Problem details
All of the data below should be set down again verbatim, without any images.

════════════════

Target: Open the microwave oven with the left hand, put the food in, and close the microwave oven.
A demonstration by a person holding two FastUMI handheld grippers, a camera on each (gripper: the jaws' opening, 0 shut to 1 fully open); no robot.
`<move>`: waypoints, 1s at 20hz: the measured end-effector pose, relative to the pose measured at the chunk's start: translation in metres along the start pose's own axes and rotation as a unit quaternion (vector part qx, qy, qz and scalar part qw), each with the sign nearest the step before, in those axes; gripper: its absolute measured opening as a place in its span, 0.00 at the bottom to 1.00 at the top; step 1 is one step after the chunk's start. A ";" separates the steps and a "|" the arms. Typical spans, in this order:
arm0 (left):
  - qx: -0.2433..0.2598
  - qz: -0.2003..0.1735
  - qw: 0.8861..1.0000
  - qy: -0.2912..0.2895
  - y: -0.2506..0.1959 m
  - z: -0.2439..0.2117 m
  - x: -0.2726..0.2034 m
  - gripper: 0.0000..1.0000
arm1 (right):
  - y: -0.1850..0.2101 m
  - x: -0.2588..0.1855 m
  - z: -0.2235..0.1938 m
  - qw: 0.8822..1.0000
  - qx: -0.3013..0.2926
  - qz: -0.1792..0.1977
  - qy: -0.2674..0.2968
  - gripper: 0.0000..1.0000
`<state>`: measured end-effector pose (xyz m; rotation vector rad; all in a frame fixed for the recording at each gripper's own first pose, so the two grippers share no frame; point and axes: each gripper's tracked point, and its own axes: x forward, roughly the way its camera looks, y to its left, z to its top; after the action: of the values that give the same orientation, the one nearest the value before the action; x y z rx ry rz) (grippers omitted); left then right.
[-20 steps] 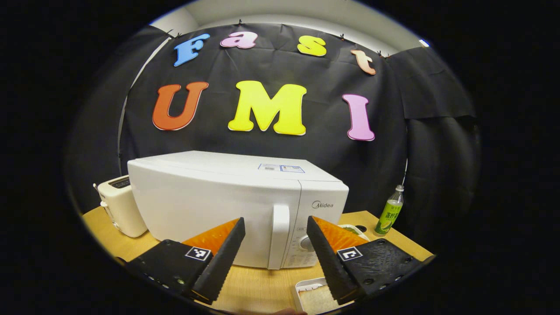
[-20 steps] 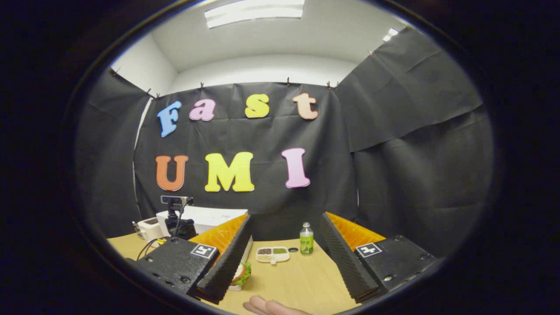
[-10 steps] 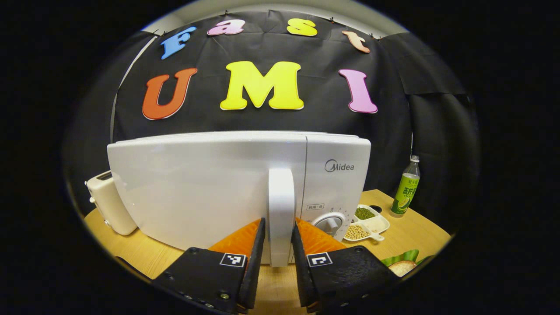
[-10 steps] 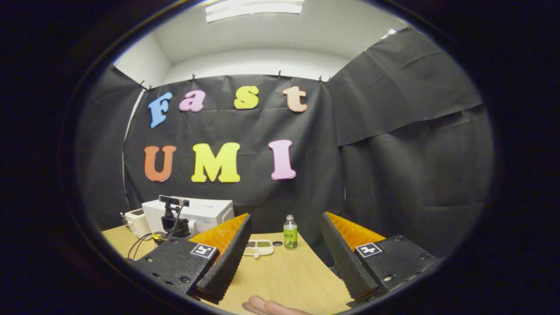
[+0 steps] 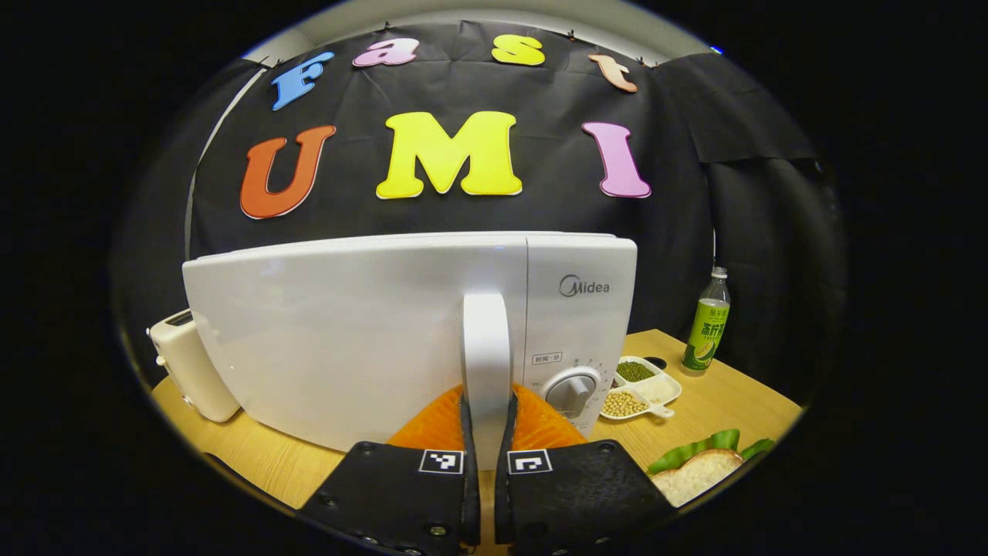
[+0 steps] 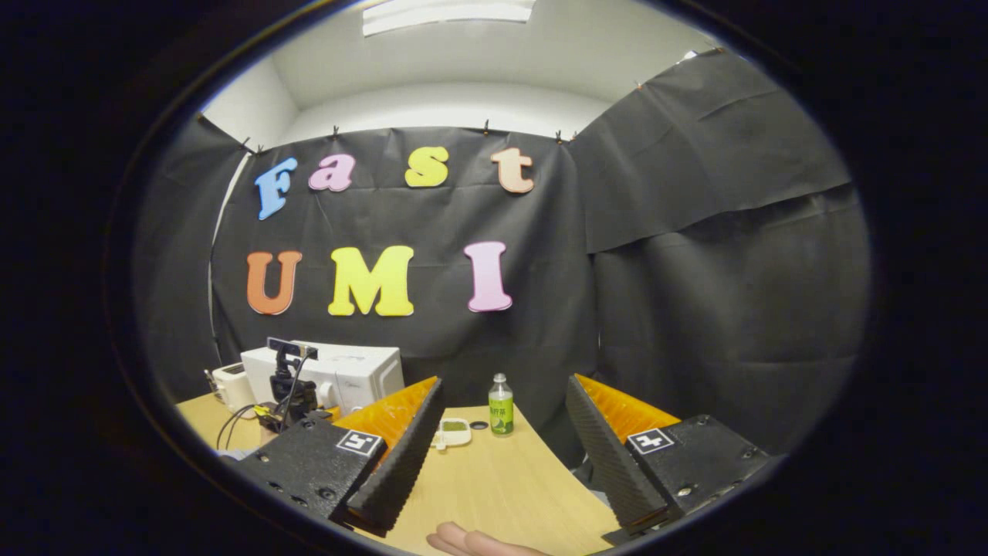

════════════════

Solution to the exercise
Target: Open the microwave oven with the left hand, put the food in, and close the microwave oven.
A demonstration by a person holding two FastUMI handheld grippers, a camera on each (gripper: the jaws' opening, 0 shut to 1 fully open); no robot.
`<move>`: waypoints, 1s at 20hz: the measured end-effector pose, relative to the pose measured at the chunk's start: translation in metres along the start pose's own axes and rotation as a unit quaternion (vector part qx, qy, qz and scalar part qw), each with the sign nearest the step before, in those axes; gripper: its absolute measured opening as a place in its span, 0.00 at the bottom to 1.00 at the top; step 1 is one step after the chunk's start. A ";" separates the steps and a "|" the arms. Typical spans, in this order:
arm0 (left):
  - qx: -0.2433..0.2598
  - qz: -0.2003..0.1735
  - qw: 0.8861..1.0000
  - qy: -0.2912..0.2895
  - y: -0.2506..0.1959 m
  - z: -0.2439..0.2117 m
  - x: -0.2726..0.2034 m
  - gripper: 0.0000..1.0000
arm1 (right):
  - y: -0.1850..0.2101 m
  - x: -0.2588..0.1855 m
  - z: -0.2235..0.1938 m
  - qw: 0.8822..1.0000
  - qx: -0.3013..0.2926
  - qz: -0.1792..0.1977
  - qy: -0.2674..0.2968
  - gripper: 0.0000..1.0000
`<state>`: measured end-effector pose (xyz m; rotation vector rad; all in a frame fixed for the recording at each gripper's own first pose, so the two grippers share no frame; point and axes: each gripper's tracked point, and its own axes: x forward, roughly the way its camera looks, y to its left, z to its top; after the action: of the values that give the same orientation, the one nearest the value before the action; x y z rx ry rz) (grippers omitted); left then right.
[-20 steps] 
[-20 steps] 
[-10 steps] 
[-10 steps] 
[+0 steps] 
[+0 steps] 

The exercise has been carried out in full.